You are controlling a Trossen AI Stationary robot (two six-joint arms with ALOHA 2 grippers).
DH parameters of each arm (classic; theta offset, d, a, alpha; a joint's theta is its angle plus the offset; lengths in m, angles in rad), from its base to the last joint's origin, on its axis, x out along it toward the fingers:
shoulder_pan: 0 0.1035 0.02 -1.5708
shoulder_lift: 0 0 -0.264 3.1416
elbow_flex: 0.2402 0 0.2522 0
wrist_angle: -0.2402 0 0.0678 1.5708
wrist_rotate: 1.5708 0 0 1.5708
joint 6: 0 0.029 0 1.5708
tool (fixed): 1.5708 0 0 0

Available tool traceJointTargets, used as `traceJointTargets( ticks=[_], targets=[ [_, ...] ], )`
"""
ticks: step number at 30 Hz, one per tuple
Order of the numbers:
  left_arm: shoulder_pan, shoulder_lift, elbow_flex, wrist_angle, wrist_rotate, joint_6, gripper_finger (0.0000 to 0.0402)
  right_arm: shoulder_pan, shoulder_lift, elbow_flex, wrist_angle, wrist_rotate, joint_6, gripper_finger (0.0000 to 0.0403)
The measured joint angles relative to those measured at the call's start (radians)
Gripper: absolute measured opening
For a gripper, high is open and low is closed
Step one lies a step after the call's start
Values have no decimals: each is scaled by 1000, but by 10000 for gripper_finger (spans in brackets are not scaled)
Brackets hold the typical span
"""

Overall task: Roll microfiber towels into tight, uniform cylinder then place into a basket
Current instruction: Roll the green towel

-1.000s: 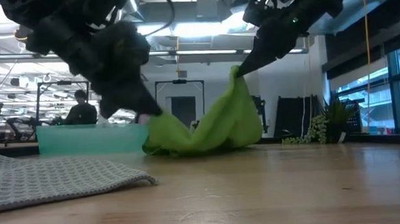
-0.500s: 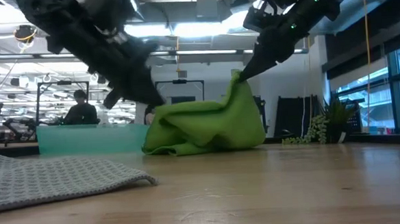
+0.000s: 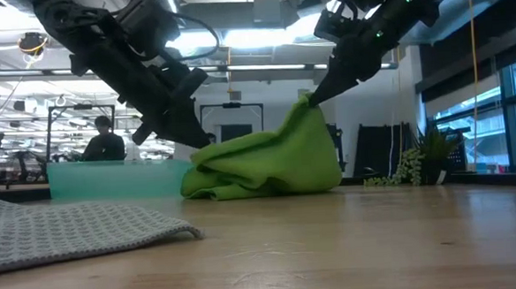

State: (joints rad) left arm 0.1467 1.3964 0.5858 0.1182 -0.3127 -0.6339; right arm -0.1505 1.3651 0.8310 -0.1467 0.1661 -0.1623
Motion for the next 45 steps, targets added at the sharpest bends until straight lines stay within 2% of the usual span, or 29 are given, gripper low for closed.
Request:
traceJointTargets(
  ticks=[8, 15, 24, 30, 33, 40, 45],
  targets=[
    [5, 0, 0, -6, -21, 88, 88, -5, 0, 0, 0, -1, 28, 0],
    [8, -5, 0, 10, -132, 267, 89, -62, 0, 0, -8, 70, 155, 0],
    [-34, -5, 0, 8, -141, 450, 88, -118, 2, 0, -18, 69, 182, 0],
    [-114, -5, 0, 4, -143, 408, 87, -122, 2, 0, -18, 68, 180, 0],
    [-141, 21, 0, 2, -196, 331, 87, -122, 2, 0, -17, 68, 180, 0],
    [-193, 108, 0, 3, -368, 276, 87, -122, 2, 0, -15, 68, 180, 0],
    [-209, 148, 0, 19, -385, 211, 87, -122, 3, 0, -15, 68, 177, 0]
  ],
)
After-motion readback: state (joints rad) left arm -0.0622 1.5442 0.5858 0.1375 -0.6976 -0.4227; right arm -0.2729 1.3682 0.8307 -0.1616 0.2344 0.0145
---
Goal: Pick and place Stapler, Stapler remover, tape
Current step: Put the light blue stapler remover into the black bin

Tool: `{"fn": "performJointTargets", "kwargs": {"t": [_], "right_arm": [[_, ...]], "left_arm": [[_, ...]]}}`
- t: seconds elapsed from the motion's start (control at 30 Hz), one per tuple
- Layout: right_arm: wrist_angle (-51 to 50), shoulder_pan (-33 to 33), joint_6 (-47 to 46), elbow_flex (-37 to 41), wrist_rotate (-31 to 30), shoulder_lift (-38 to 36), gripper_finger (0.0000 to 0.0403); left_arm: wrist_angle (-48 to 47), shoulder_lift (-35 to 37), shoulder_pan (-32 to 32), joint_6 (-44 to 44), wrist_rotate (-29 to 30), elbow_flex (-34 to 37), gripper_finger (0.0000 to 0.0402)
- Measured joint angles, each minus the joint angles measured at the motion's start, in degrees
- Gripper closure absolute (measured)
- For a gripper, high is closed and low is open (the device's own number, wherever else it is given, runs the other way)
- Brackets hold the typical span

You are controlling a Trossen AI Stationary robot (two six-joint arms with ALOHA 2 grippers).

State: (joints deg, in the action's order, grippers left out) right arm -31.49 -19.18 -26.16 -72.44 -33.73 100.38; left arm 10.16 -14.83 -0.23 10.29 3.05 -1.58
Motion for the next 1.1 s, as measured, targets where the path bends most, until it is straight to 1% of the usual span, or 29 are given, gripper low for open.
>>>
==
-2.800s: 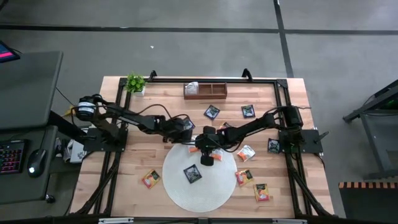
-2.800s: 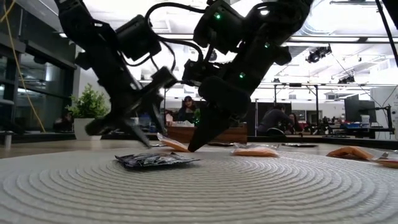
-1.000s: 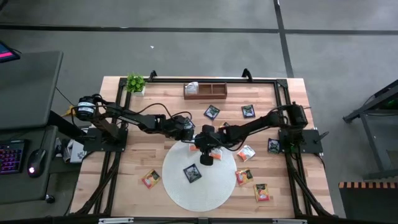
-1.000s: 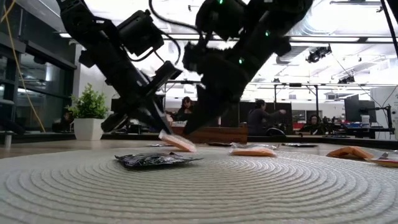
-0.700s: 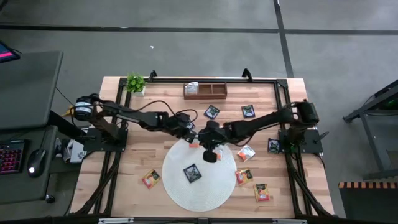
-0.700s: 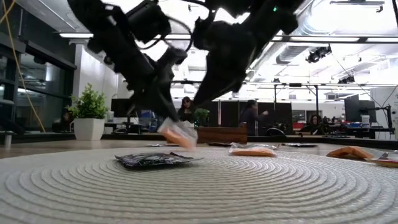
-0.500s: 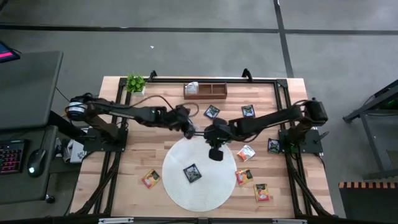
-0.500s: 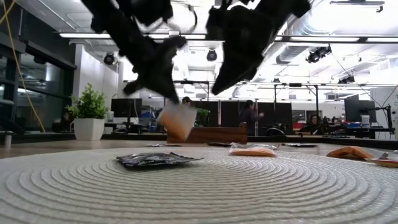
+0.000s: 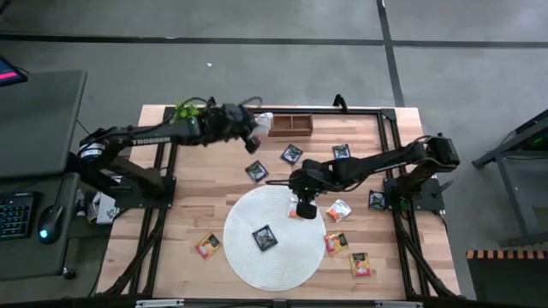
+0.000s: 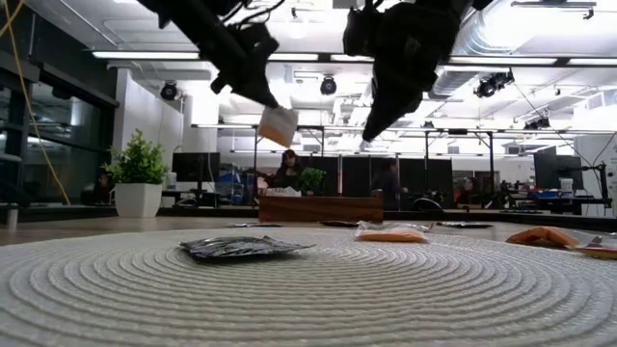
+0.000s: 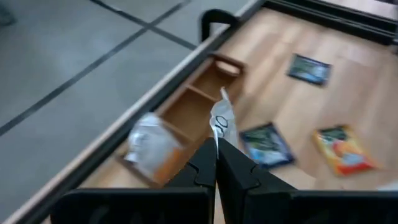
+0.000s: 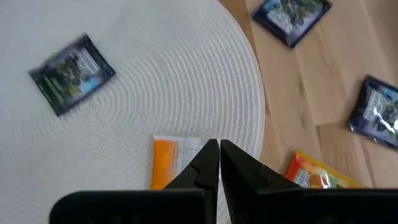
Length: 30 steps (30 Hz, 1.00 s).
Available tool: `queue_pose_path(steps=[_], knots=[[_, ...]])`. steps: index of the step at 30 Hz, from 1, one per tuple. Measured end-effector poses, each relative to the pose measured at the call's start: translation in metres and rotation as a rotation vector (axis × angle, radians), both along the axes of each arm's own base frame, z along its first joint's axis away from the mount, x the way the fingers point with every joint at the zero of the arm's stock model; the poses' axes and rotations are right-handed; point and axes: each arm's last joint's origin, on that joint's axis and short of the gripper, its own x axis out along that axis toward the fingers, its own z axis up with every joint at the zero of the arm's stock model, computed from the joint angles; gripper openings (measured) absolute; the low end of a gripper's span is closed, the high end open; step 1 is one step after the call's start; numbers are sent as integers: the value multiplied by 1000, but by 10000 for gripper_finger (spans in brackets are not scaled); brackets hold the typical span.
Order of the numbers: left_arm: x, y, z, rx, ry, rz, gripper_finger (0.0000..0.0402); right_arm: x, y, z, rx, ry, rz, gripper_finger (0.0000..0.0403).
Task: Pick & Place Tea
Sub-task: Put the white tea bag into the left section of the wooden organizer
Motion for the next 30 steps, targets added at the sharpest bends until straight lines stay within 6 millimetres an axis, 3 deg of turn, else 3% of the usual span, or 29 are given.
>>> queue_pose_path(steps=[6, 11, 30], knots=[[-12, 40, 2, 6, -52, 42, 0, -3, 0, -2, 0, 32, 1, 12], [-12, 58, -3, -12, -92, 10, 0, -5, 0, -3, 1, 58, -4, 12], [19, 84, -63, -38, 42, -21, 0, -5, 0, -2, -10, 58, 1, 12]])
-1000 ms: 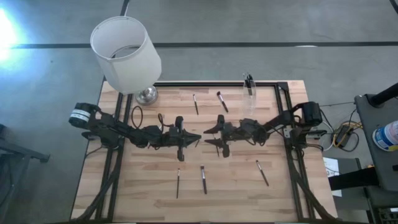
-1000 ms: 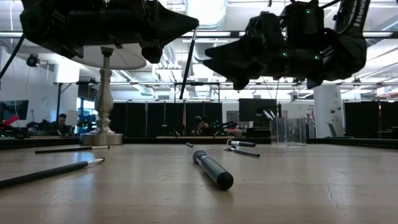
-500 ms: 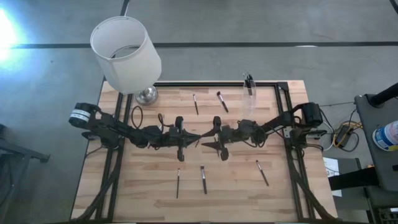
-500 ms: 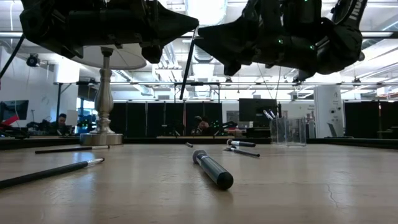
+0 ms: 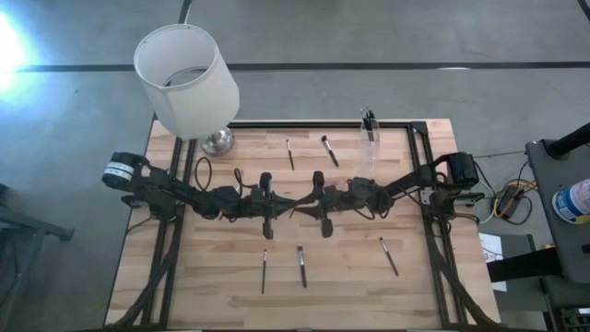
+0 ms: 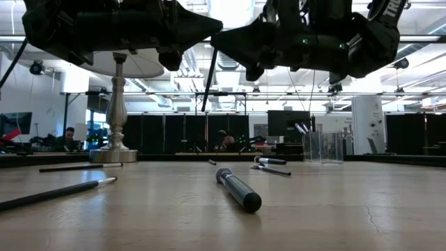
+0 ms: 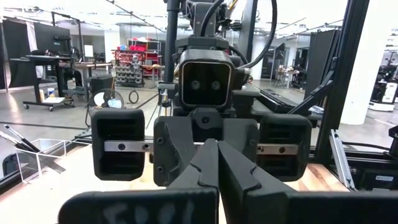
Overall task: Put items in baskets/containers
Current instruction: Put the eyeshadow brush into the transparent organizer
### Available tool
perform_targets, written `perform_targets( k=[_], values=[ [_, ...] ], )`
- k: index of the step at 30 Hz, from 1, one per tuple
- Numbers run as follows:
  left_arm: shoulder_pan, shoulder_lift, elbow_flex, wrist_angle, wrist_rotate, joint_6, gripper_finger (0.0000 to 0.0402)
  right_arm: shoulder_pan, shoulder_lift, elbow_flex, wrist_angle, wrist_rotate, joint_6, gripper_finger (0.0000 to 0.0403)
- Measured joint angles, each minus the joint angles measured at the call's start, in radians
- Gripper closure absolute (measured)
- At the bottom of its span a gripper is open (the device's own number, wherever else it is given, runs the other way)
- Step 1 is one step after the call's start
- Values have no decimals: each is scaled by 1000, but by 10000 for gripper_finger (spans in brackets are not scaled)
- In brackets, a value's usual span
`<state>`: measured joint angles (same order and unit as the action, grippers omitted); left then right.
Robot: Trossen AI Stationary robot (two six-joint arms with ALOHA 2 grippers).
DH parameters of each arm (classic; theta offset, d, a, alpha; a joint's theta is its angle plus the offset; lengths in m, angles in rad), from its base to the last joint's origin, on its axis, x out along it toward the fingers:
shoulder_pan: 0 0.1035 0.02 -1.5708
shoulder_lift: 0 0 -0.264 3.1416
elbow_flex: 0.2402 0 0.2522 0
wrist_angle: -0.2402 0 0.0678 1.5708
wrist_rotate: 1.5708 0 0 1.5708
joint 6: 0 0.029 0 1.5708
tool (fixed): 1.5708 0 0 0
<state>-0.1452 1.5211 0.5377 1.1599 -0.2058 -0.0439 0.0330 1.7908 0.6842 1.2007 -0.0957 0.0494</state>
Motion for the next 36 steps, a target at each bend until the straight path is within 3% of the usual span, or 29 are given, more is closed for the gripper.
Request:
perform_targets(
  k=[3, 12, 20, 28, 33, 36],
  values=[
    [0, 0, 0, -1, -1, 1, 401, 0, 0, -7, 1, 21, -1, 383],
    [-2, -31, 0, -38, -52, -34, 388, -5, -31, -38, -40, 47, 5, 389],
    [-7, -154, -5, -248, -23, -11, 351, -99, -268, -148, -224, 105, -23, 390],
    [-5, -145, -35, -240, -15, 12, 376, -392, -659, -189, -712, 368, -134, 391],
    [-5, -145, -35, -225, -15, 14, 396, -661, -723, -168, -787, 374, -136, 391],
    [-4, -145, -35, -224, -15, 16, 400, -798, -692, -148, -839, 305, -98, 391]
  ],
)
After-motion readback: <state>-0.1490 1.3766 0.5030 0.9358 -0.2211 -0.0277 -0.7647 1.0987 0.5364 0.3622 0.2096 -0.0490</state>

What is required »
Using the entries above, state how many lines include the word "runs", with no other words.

Answer to the exercise »
2